Task
Look through the listing below, find every line with the string "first", and copy it.
-- Opening Marker --
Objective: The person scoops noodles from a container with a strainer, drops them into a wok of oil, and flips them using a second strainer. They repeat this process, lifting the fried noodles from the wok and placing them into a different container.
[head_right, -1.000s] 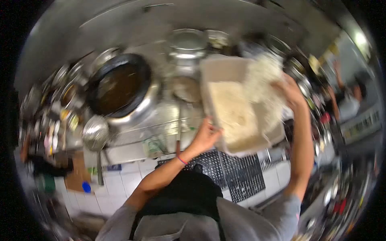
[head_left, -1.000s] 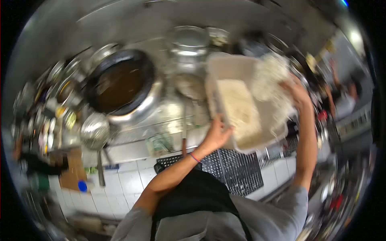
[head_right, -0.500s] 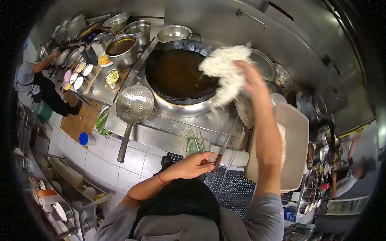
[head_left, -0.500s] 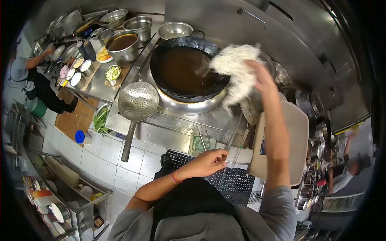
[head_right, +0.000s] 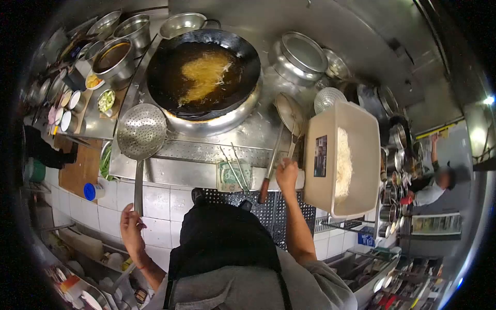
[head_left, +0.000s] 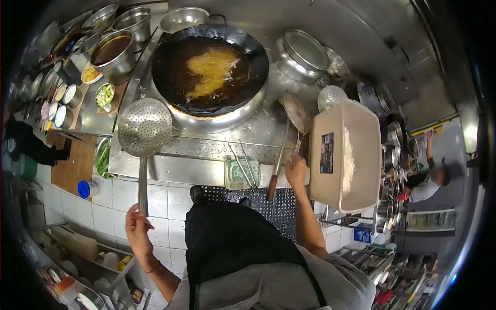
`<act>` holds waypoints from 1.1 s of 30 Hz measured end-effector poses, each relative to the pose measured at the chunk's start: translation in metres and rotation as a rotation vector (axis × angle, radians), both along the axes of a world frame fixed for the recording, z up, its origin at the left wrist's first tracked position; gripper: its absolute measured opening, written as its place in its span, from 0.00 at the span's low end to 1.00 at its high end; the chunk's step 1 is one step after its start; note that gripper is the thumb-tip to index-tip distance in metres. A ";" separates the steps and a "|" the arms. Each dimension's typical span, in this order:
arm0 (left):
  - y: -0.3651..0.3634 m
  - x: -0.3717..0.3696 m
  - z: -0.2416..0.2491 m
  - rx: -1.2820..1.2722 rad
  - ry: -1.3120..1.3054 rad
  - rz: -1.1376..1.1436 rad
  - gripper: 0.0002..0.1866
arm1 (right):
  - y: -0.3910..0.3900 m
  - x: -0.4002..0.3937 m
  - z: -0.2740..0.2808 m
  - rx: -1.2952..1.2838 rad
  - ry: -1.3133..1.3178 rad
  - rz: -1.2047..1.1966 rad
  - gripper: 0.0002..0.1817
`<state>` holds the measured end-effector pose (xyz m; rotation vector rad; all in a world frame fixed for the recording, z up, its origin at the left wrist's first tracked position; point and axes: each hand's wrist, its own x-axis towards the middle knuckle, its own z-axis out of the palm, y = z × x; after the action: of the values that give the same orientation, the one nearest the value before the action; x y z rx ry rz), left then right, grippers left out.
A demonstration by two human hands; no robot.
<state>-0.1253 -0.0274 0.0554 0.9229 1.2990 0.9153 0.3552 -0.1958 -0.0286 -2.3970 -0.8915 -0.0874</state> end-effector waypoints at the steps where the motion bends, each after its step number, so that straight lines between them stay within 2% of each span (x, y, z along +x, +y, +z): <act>1: 0.006 -0.005 0.000 0.012 -0.012 0.087 0.15 | -0.008 -0.009 -0.004 -0.049 0.043 0.021 0.12; 2: 0.014 -0.004 -0.002 0.078 -0.030 0.118 0.15 | -0.007 -0.014 -0.011 -0.045 0.049 0.015 0.12; 4: 0.030 0.015 0.005 0.087 -0.043 0.114 0.15 | -0.001 -0.026 -0.020 -0.074 -0.129 -0.252 0.20; 5: 0.041 0.026 0.011 0.098 -0.062 0.121 0.16 | 0.000 -0.024 -0.020 -0.068 -0.119 -0.249 0.20; 7: 0.048 0.061 0.034 0.187 -0.087 -0.038 0.15 | 0.002 -0.015 -0.018 -0.385 -0.215 -0.320 0.29; 8: 0.052 0.071 0.040 0.229 -0.090 -0.155 0.15 | 0.002 -0.005 -0.024 -0.476 -0.138 -0.331 0.34; 11: 0.053 0.088 0.060 0.307 -0.134 -0.388 0.14 | 0.012 0.001 0.002 -0.464 -0.095 -0.320 0.24; 12: 0.052 0.087 0.065 0.303 -0.144 -0.417 0.14 | 0.011 0.005 0.005 -0.456 -0.093 -0.312 0.24; 14: 0.054 0.081 0.066 0.308 -0.153 -0.441 0.14 | 0.013 0.009 0.015 -0.181 -0.129 -0.189 0.20; 15: 0.055 0.076 0.063 0.304 -0.159 -0.423 0.14 | 0.015 0.008 0.019 -0.177 -0.129 -0.187 0.20; 17: 0.057 0.066 0.060 0.300 -0.168 -0.407 0.14 | 0.025 -0.001 0.053 0.184 -0.032 -0.092 0.17; 18: 0.059 0.060 0.059 0.259 -0.145 -0.389 0.14 | 0.032 -0.006 0.068 0.304 -0.070 0.007 0.17; 19: 0.061 0.055 0.058 0.218 -0.122 -0.373 0.14 | 0.042 -0.023 0.105 0.303 -0.072 0.002 0.17; 20: 0.064 0.052 0.056 0.204 -0.106 -0.358 0.14 | 0.055 -0.048 0.151 0.454 0.375 0.063 0.17; 21: 0.067 0.049 0.055 0.207 -0.112 -0.364 0.14 | 0.068 -0.070 0.174 0.597 0.822 0.126 0.18; 23: 0.077 0.046 0.051 0.220 -0.162 -0.343 0.13 | 0.092 -0.105 0.175 0.733 1.176 0.195 0.18; 24: 0.079 0.048 0.052 0.215 -0.182 -0.324 0.13 | 0.104 -0.110 0.180 0.706 1.304 0.183 0.19; 25: 0.081 0.048 0.050 0.212 -0.187 -0.322 0.13 | 0.117 -0.108 0.179 0.701 1.301 0.182 0.19; 27: 0.084 0.047 0.046 0.228 -0.210 -0.310 0.14 | 0.144 -0.098 0.164 0.683 1.536 0.319 0.14; 28: 0.085 0.045 0.045 0.232 -0.216 -0.308 0.14 | 0.154 -0.095 0.155 0.682 1.530 0.323 0.14; 30: 0.085 0.040 0.042 0.228 -0.204 -0.320 0.14 | 0.173 -0.087 0.140 0.663 1.732 0.268 0.09; 31: 0.085 0.038 0.042 0.228 -0.212 -0.314 0.14 | 0.178 -0.081 0.137 0.656 1.726 0.271 0.09; 33: 0.083 0.031 0.041 0.213 -0.195 -0.289 0.15 | 0.184 -0.072 0.133 0.632 1.969 0.187 0.06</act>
<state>-0.0947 0.0552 0.0968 1.1241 0.8864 0.9006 0.2834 -0.0121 0.1046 -0.8634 0.0096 1.4758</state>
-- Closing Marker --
Answer below
`<act>` holds waypoints from 1.1 s of 30 Hz measured end-effector poses, each relative to the pose measured at the chunk's start: translation in metres and rotation as a rotation vector (axis × angle, radians), both along the axes of a world frame fixed for the recording, z up, its origin at the left wrist's first tracked position; gripper: its absolute measured opening, written as its place in its span, from 0.00 at the span's low end to 1.00 at its high end; the chunk's step 1 is one step after its start; note that gripper is the thumb-tip to index-tip distance in metres. A ";" separates the steps and a "|" the arms. Each dimension's typical span, in this order:
`<state>` holds the measured end-effector pose (xyz m; rotation vector rad; all in a world frame fixed for the recording, z up, its origin at the left wrist's first tracked position; point and axes: each hand's wrist, its own x-axis towards the middle knuckle, its own z-axis out of the palm, y = z × x; after the action: of the values that give the same orientation, the one nearest the value before the action; x y z rx ry rz), left then right, grippers left out.

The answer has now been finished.